Hybrid Models for Learning to Branch

Review 1

Summary and Contributions: This paper proposes an efficient deep learning model performing branching in Branch&Bound, which is runnable on CPU and comparable to other GPU heavy approach. In order to achieve this efficiency, the author paid attention to the expensive inference of the successful existing work using GNN and propose a model that combines GNN with MLP.

Strengths: - The proposed hybrid model only using CPU is able to achieve comparable results to the results from full GNN using GPUs, which makes this ML-based MILP method accessible to MILP practitioners. - The tricks that were tried to improve generalization are explained in detail and the limitation and capability of the proposed method are well-discussed. ============================================================ ============================================================ I have read the response and been involved in the dicussion. Thanks for your response. I appreciate its practical value in spite of seeming a bit weak novelty. I maintain my score.

Weaknesses: -

Correctness: - The paper is mostly empirical and experimental details are provided properly. - Which data are used in Figure 3 and Table 2? Small in Table 4 or different one than ones used in Table 4?

Clarity: - The paper is well-written which make it easy to follow. - Typos 313 : 'adressed' -> 'addressed' 313 : 'cmall' -> 'small'

Relation to Prior Work: This work is on ML method for branching deployable on CPU-only environment.
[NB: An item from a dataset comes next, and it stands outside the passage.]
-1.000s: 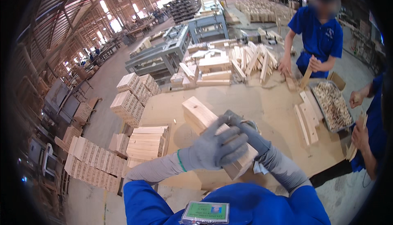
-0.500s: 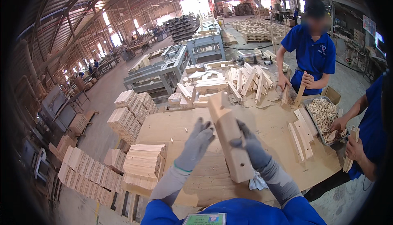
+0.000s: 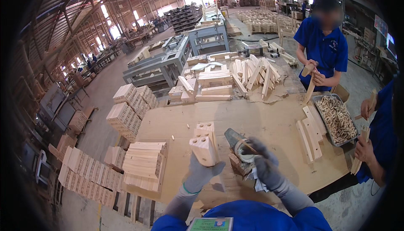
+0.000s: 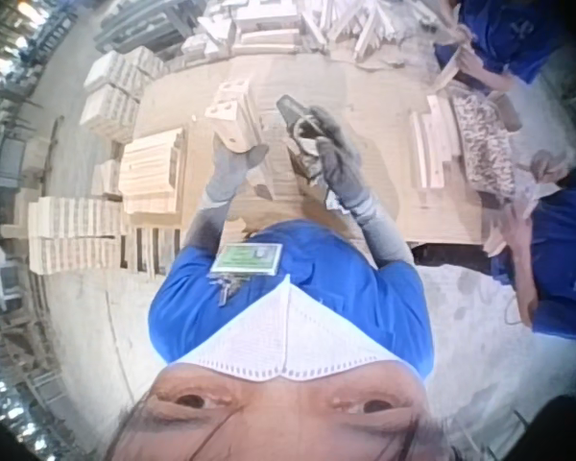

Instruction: The person applies glue into the holes of small wooden blocks using a thin stick, then places the blocks onto a stack. The person repeats this process for multiple blocks throughout the clip.

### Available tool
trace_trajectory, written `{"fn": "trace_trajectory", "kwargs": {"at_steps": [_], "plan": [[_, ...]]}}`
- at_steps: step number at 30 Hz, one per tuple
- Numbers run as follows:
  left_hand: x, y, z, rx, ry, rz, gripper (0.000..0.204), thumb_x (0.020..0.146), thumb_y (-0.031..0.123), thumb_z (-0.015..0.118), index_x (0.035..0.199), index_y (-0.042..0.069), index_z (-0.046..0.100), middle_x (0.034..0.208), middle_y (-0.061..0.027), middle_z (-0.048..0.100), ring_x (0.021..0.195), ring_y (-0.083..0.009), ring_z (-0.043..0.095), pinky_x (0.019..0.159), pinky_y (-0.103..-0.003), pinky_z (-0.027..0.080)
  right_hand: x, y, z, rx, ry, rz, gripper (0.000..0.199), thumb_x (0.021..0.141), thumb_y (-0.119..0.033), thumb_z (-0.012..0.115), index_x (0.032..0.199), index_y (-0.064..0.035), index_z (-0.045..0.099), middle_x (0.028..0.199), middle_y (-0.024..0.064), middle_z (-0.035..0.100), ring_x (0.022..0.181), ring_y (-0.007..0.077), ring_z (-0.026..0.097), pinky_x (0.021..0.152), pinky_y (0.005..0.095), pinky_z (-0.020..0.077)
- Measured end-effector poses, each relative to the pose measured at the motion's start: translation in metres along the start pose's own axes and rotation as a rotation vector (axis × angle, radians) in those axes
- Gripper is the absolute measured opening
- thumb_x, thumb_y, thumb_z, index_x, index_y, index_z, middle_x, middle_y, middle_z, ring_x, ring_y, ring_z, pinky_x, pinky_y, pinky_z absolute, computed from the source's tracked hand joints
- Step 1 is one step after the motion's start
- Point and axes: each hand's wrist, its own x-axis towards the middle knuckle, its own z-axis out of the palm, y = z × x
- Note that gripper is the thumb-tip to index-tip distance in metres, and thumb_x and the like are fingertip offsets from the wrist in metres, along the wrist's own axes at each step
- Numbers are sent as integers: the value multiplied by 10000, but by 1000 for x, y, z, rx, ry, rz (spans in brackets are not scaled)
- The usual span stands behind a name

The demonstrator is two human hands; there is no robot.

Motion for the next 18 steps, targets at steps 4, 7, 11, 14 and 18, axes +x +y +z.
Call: {"fn": "trace_trajectory", "kwargs": {"at_steps": [4,7,11,14,18], "plan": [[-5,1,-22,120,-77,-176,748,608,124,817,1217,-8,403,1101,-125,560,966,-206,583,803,-324,497,-4,7,-32,-24,160,159,252,916,-70,498,1125,67,534,1027,141,568,914,189,609,804,313,508],[-11,-25,-35,34,-167,-215,751,595,136,823,1206,-18,415,1085,-121,568,958,-199,584,797,-321,498,-8,8,-40,181,265,358,177,875,5,531,1037,70,560,992,132,579,865,181,622,775,302,527],[-26,-50,-38,-156,-87,-306,741,572,150,826,1179,-29,442,1052,-114,587,927,-186,589,778,-320,500,-13,9,-39,351,450,553,117,832,62,574,947,67,552,940,148,611,824,197,642,765,311,549],[-29,-70,-40,-66,-121,-111,729,573,160,820,1177,-22,455,1035,-105,598,902,-185,597,766,-327,501,-15,7,-42,344,483,597,108,839,43,585,934,71,542,904,154,623,811,195,647,765,309,551],[-21,-60,-41,79,-196,-95,790,572,226,838,1212,-11,440,1051,-114,595,906,-208,604,772,-332,498,-19,10,-40,309,502,611,152,827,19,616,952,72,550,889,151,635,803,191,647,746,299,543]]}}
Even though similar hybrid approaches have been taken in other applications, this work focuses on MILP with scalability. These are well-addressed in 'Related Work'

Reproducibility: Yes

Additional Feedback:

Review 2

Summary and Contributions: The paper proposes a hybrid model for branch variable selection in mixed-integer programming. The hybrid model uses a GNN from prior work to extract features from the root and combines them with node-specific features via a computationally inexpensive MLP into a prediction. The main contribution is experimental, as the authors test variants of their model and different training strategies on instances from different problem types.

Strengths: The work is practically relevant, as in mixed-integer programming an important trade-off has to be found between the time it takes to determine a branch variable and its effectiveness. The authors show that the proposed hybrid model is favorable when only a CPU is available for the inference.

Weaknesses: While the authors show some improvements in computation time, I am a bit doubtful of the significance of these results. The main points of my critique are: 1. The performance improvements are mainly due to faster inference (according to Table 4). 2. The model is a combination of prior approaches, hence the novelty is arguable. 3. The additional experimental results regarding the training protocol and the loss weighting are not really convincing (Table 2 and Table 3). In line 260, the authors claim that the rather insignificant accuracy improvement in Table 2 translates to "substantial" reduction in the number of B&B nodes. On which numbers is this claim based? I did not see support for this. The differences in Table 3 are rather small as well, so I am skeptical about the insight gained here. All in all, this paper constitutes good experimental work, but I am not sure the results justify acceptance. I am happy to be convinced otherwise. --- Update --- I have considered the author reply and the discussion. At large, my view of the paper has not changed much. I think, for the scientific community, the insight provided by this work is relatively small. It does not exactly advance the state-of-the-art model wise (ie. in prediction quality) or running time wise at the same prediction quality. Instead, it combines prior approaches (albeit it in a novel way) in order to trade off model quality with inference time in a restricted hardware setting. The unavailability of performance GPU cards to practitioners is not a strong argument for significance, in my opinion. I think it is unlikely that those practitioners who are willing to invest in the application of the state-of-the-art in this research area are unwilling to invest in the necessary hardware. Given the pace at which the field and the underlying hardware advances, I am afraid the half life of this contribution might be rather short. There may be other technical aspects to consider concerning the integration of CPU-heavy and GPU-heavy computations. I do not know how important this really is in practice and the authors have not addressed it sufficiently to convince me. All in all, I think this paper is a solid piece of technical work, but I remain a bit doubtful that publication at NeurIPS is merited. Since the other reviewers are somewhat more positive I decided to raise my score slightly to 5 in order to move towards consensus, but I am not arguing for acceptance.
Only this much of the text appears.